══ TASK DATA

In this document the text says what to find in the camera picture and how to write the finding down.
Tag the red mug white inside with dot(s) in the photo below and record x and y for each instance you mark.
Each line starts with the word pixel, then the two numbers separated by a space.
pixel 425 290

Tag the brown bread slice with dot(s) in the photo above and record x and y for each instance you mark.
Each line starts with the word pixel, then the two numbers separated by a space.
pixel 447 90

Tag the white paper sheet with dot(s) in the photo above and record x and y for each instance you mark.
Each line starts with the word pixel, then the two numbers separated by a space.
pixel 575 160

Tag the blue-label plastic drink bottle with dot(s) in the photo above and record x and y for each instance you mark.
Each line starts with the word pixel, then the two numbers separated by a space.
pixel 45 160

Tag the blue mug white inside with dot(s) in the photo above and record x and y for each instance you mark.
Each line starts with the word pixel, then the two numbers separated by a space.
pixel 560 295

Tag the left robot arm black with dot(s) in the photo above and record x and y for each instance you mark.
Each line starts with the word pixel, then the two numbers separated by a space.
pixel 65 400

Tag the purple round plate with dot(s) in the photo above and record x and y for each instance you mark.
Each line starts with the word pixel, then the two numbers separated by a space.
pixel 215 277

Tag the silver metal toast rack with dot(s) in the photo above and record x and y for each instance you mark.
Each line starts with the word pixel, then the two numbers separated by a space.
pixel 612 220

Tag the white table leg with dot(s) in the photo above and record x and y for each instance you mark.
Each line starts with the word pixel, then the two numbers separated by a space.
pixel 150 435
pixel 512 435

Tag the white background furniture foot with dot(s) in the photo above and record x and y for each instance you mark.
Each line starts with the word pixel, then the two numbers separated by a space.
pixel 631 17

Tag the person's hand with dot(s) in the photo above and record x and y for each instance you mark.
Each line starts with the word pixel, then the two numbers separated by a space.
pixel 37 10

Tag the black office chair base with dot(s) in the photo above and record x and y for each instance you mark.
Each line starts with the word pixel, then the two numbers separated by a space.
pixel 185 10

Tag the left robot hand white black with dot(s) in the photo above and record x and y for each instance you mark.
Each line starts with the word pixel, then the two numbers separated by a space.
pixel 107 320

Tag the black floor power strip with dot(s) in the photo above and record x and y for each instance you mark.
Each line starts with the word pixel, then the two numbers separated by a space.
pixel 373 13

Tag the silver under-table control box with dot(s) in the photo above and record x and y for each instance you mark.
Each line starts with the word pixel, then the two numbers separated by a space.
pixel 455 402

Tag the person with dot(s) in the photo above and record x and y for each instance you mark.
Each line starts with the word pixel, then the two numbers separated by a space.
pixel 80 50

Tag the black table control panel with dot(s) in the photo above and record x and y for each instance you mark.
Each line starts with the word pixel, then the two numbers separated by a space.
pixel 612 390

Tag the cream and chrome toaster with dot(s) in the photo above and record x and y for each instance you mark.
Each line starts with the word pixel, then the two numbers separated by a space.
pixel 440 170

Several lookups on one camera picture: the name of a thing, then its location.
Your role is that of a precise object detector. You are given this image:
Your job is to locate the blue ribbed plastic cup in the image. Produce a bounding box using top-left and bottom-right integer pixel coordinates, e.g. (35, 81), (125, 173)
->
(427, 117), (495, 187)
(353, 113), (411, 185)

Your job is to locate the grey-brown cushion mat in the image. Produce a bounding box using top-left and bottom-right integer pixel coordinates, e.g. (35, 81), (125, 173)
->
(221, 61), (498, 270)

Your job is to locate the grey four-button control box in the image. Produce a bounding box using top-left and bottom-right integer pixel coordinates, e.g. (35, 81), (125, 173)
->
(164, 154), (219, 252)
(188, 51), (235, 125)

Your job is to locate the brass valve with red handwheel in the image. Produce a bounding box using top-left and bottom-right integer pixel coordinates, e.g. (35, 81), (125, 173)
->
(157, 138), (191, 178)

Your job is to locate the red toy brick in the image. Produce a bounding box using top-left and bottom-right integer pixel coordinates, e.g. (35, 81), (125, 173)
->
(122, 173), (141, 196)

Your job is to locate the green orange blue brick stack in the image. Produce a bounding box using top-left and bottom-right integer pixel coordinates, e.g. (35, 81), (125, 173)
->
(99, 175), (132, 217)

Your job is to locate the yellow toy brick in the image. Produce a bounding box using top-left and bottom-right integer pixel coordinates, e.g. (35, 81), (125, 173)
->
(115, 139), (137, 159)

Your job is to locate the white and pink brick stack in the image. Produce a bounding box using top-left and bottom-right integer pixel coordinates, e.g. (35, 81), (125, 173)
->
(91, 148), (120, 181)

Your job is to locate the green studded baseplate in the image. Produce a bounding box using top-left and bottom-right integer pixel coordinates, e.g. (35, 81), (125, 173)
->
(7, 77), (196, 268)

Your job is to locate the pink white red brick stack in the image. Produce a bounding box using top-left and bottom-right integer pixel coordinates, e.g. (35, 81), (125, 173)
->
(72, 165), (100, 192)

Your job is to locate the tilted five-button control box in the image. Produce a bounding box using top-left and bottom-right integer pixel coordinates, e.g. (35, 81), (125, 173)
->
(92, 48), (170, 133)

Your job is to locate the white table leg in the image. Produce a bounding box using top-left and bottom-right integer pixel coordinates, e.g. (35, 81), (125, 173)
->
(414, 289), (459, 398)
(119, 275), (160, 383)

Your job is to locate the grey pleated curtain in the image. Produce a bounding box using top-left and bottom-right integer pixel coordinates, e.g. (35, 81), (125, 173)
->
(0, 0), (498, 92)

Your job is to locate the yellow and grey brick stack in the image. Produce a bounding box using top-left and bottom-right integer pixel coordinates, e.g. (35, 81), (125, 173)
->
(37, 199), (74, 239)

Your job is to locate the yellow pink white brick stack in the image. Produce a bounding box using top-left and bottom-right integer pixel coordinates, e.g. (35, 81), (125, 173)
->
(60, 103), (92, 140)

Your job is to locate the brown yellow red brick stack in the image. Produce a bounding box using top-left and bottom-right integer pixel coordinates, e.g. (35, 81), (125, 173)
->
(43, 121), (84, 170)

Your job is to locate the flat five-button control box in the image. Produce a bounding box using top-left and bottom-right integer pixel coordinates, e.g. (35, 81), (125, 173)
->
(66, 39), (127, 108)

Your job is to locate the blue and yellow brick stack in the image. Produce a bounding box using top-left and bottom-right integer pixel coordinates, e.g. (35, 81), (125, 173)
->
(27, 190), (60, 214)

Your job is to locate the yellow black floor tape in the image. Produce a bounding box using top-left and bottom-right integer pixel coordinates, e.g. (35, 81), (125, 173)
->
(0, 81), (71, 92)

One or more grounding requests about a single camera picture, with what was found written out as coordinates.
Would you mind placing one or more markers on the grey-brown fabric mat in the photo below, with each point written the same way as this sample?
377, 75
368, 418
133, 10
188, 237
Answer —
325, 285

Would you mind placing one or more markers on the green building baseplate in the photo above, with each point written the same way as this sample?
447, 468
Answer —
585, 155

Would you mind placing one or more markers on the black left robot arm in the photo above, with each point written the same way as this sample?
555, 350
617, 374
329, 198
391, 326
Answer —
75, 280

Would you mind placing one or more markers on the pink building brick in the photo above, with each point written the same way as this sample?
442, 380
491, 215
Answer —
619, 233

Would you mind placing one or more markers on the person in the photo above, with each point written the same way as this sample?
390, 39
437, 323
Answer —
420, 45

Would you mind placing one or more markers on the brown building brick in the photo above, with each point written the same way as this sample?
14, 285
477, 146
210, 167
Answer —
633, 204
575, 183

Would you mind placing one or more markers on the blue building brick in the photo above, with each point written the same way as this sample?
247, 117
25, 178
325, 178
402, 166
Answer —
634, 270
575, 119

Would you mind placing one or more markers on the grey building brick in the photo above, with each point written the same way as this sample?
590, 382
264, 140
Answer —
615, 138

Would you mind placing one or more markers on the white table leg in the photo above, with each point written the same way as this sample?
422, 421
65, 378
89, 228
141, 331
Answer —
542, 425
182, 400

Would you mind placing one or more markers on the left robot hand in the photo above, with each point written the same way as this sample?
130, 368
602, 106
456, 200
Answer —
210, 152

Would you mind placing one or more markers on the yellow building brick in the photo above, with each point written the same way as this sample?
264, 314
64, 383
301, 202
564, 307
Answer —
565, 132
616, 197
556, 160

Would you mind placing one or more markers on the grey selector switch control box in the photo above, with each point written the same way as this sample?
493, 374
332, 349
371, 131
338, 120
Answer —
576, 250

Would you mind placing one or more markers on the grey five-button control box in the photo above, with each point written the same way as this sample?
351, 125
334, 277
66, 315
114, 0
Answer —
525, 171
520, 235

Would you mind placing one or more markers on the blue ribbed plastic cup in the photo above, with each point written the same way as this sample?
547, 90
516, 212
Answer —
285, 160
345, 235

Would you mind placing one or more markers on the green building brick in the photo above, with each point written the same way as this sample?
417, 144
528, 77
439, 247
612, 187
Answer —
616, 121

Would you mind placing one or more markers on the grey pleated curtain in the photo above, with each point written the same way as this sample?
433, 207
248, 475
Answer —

════

PROBLEM TO WORK ON:
Reproducing the whole listing above is not the task. Copy exactly only the lines from the one with "Several lookups on" to the one with "Your job is to locate the brass", both kept.

COMPLETED EXERCISE:
Several lookups on one camera picture: the name of a thing, then its location.
Your role is that of a precise object detector. You are given this image:
Your job is to locate the blue ribbed plastic cup in the image. Produce a bounding box using top-left and bottom-right integer pixel coordinates, e.g. (35, 81), (125, 173)
->
(427, 117), (495, 187)
(353, 113), (411, 185)

Your job is to locate the grey-brown cushion mat in the image. Produce a bounding box using top-left and bottom-right integer pixel coordinates, e.g. (35, 81), (125, 173)
->
(221, 61), (498, 270)

Your job is to locate the grey four-button control box in the image. Produce a bounding box using top-left and bottom-right integer pixel coordinates, e.g. (35, 81), (125, 173)
->
(164, 154), (219, 252)
(188, 51), (235, 125)

Your job is to locate the brass valve with red handwheel in the image. Produce a bounding box using top-left and bottom-right integer pixel coordinates, e.g. (35, 81), (125, 173)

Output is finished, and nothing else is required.